Вопрос о действии в трагедии вообще очень важен. Я не знаю почему один автор, которого я не слишком жалую, потому, наверное, что мне все время тычут им в нос, по имени Лабрюйер сказал, что мы явились в мир слишком поздно, когда он состарился и все уже было сказано раньше нас. Я лично ничего подобного не замечал. По-моему, о действии трагедии еще много есть что сказать. Здесь до сих пор немало неясного.

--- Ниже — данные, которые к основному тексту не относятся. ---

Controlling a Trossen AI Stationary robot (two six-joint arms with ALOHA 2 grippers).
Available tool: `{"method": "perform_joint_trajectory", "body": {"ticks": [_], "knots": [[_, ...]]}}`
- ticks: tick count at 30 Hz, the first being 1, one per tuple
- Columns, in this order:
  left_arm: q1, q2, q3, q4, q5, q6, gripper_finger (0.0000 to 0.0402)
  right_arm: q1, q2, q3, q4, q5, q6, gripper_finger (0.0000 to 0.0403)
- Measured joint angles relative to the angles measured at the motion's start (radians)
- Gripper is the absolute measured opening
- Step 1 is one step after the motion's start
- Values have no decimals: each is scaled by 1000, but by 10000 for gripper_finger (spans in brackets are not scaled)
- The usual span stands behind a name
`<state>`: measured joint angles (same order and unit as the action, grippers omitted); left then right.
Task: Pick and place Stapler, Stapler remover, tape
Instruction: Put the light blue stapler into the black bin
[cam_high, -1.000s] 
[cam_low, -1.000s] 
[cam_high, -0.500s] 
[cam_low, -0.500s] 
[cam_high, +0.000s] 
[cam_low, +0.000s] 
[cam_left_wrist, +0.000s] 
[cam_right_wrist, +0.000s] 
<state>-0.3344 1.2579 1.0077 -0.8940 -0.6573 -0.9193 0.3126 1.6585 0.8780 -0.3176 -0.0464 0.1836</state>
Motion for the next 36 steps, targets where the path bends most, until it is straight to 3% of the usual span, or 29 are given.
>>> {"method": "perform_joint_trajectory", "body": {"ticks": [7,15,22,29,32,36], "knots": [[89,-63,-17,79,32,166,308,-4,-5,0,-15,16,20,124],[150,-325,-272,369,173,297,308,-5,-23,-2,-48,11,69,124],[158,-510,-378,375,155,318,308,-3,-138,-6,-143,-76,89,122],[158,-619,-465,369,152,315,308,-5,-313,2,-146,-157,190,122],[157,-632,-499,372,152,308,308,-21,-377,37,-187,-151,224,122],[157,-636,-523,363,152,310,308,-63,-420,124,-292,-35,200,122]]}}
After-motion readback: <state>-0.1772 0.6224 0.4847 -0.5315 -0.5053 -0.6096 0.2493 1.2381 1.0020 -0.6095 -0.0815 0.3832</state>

Возвращаясь к Эрвину Роде, которому я только что выставил высший балл, я должен сказать, что с удивлением обнаружил в одной из следующих глав объяснения его в отношении любопытного конфликта между автором-трагиком, с одной стороны, и его сюжетом, с другой — конфликта, состоящего в том, что законы этого жанра заставляют его предпочесть прекрасное действие действию мифическому. Я думаю, что делается это ради того, чтобы зрители чувствовали себя с героями заодно. Ведь действие должно перекликаться с обстановкой, характерами, проблемами, персонажами, и прочими реалиями своего времени. Если это так, то Ануй был прав, выведя перед нами свою маленькую Антигону-фашистку. Конфликт, возникающий из спора поэта с собственным сюжетом, порождает — говорит Роде — конфликт действия и мысли, в связи с которым Роде довольно уместно, откликаясь на многое сказанное задолго до нас, упоминает о Гамлете.

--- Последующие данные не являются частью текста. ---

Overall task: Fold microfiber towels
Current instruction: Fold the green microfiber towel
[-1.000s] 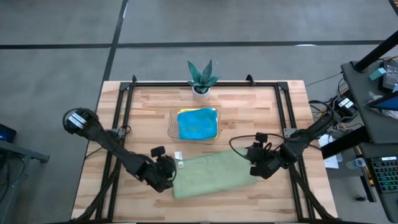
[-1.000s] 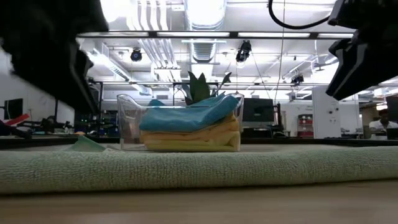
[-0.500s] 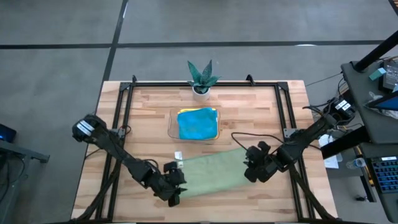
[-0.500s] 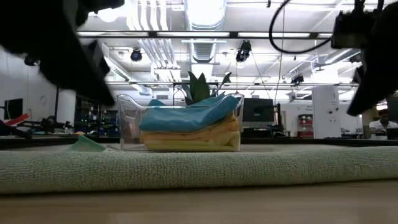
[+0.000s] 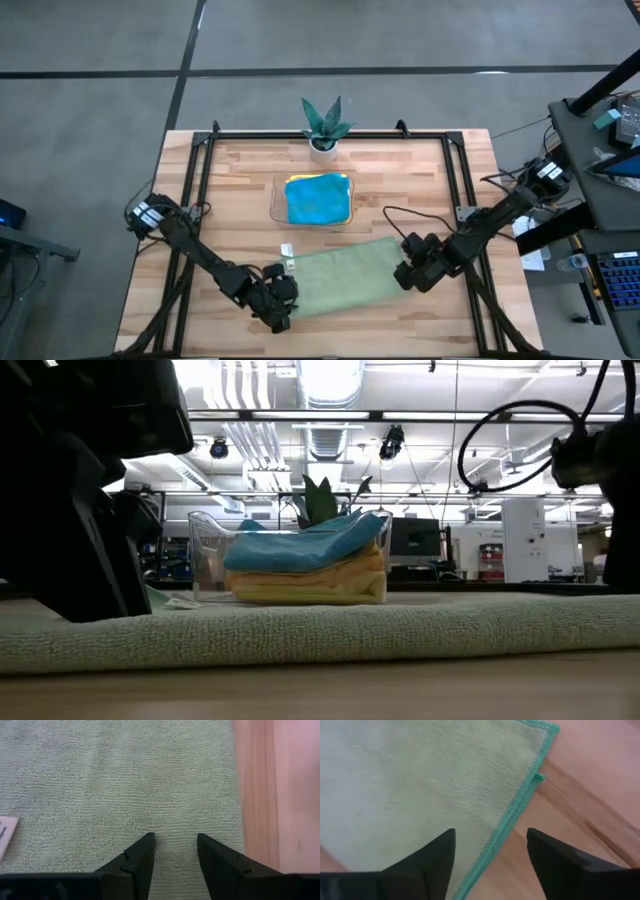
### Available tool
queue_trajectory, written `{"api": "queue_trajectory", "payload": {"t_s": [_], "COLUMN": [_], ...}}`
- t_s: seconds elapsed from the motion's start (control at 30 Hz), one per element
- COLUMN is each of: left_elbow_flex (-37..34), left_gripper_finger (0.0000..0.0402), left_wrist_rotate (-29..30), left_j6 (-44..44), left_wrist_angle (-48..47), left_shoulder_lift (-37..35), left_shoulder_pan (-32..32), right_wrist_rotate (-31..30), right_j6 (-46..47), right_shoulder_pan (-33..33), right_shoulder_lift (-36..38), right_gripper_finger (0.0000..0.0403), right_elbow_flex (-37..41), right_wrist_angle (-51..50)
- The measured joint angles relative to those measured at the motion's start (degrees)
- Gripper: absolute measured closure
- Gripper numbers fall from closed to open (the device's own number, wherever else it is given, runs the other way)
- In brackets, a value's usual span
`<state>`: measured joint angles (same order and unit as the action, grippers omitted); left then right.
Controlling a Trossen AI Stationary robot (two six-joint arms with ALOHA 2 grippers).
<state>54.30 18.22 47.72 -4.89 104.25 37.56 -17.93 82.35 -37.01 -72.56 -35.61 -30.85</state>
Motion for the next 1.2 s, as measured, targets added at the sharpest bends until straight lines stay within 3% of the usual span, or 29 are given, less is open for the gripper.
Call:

Это забавно, конечно, но вас, для которых то, что я в прошлом году говорил о Гамлете, не прошло, надеюсь, бесследно, на этой мякине не проведешь. Гамлет вовсе не является драмой бессилия мысли в ее столкновении с действием. Отчего бы вдруг на пороге нового времени появиться пьесе, свидетельствующей о немощи человека будущего перед лицом действия? Я не смотрю на вещи так мрачно, и ничто нас к этому не обязывает — разве лишь декадентские клише, которые сказываются и в мышлении самого Фрейда, когда он прослеживает, как по разному относятся к желанию Эдип и Гамлет.

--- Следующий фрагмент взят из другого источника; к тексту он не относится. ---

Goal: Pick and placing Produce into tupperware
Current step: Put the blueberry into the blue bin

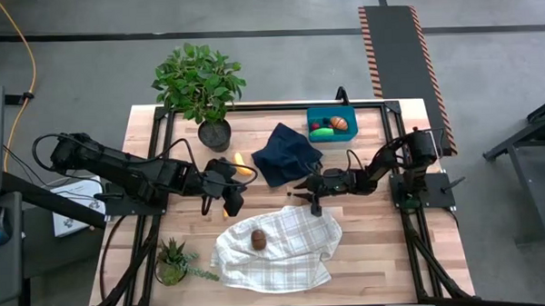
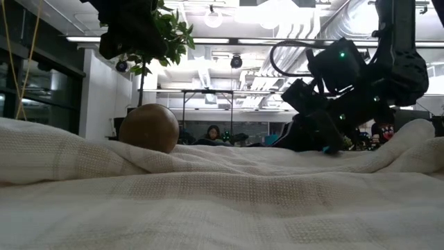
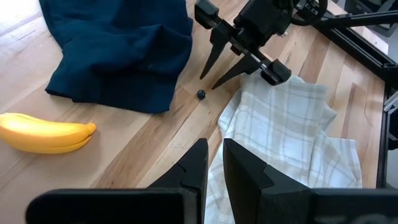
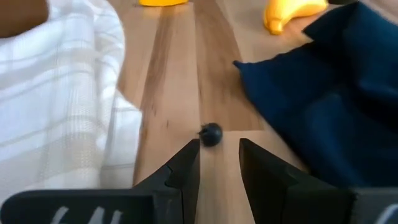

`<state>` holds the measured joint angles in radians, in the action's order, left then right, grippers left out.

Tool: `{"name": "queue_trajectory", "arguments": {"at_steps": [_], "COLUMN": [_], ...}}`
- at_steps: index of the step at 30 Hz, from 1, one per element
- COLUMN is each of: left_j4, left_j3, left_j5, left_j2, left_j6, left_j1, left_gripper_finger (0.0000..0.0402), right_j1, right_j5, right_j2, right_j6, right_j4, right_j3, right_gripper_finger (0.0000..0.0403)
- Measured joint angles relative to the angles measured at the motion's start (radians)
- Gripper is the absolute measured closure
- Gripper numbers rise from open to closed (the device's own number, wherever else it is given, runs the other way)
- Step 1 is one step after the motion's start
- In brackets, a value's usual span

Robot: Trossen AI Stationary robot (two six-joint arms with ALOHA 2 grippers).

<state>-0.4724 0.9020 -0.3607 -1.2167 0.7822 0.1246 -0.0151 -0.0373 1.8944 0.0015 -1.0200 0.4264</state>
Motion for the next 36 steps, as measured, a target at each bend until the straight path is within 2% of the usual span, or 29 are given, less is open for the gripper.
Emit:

Я не думаю, что драма Гамлета и проблема угасания в нем желания с подобным расхождением мысли и действия как-то связаны. Я попытался, напротив, показать вам, что удивительная апатия Гамлета связана с пружинами самого действия, что мотивы ее нужно искать в самом выбранном автором мифе, что истоки ее лежат в том, что связывает Гамлета с желанием матери и со знанием отца о собственной смерти. Теперь, делая еще один шаг, я покажу вам, в чем наш анализ Гамлета пересекается с тем, который нас занимает теперь, с анализом второй смерти.
Обращаю ваше внимание на один момент, где топология, на которую я указываю, легко узнаваема. Когда Гамлет не решается убить Клавдия, мысли его занимает то самое, что я пытаюсь как-то очертить — дело в том, что убить Клавдия ему недостаточно, ему нужно отправить его на вечные мучения в ад. Неужели то, что нам с вами до ада уже нет дела, послужит нам поводом постесняться учесть этот фактор в анализе текста? Даже если сам Гамлет в ад верит не больше нас, даже если его представления о загробной жизни — умереть, уснуть… — не слишком ясны, факт есть факт — Гамлет не идет на убийство именно потому, что хотел бы отправить Клавдия в ад.
Не желая следовать скрупулезно тексту, предпочитая оставаться в рамках того, что представляется нам допустимым, то есть в шорах собственных предрассудков, мы, шествуя своими тропами, всякий раз теряем возможность обнаружить границы и пункты их перехода. Не привей я вам ничего, кроме навыка неуклонного толкования означающих, одно это — я надеюсь, по крайней мере — сослужило бы вам свою службу. Более того, я надеюсь, что ничего другого вам, собствено, и не понадобится. Если то, чему я учу вас, названия обучения вообще заслуживает, то я не оставлю после себя ни одной из тех зацепок, которые позволили бы в дальнейшем плодить различные — измы. Другими словами, термины, которые я один за другим здесь ввожу, и ни один из которых, будь то Символическое, означающее или желание, судя по вашему замешательству, так и не показался вам до сих пор, к счастью, чем-то таким, без чего нельзя обойтись — термины эти никому не послужат, с моей подачи, чем-то вроде интеллектуального амулета.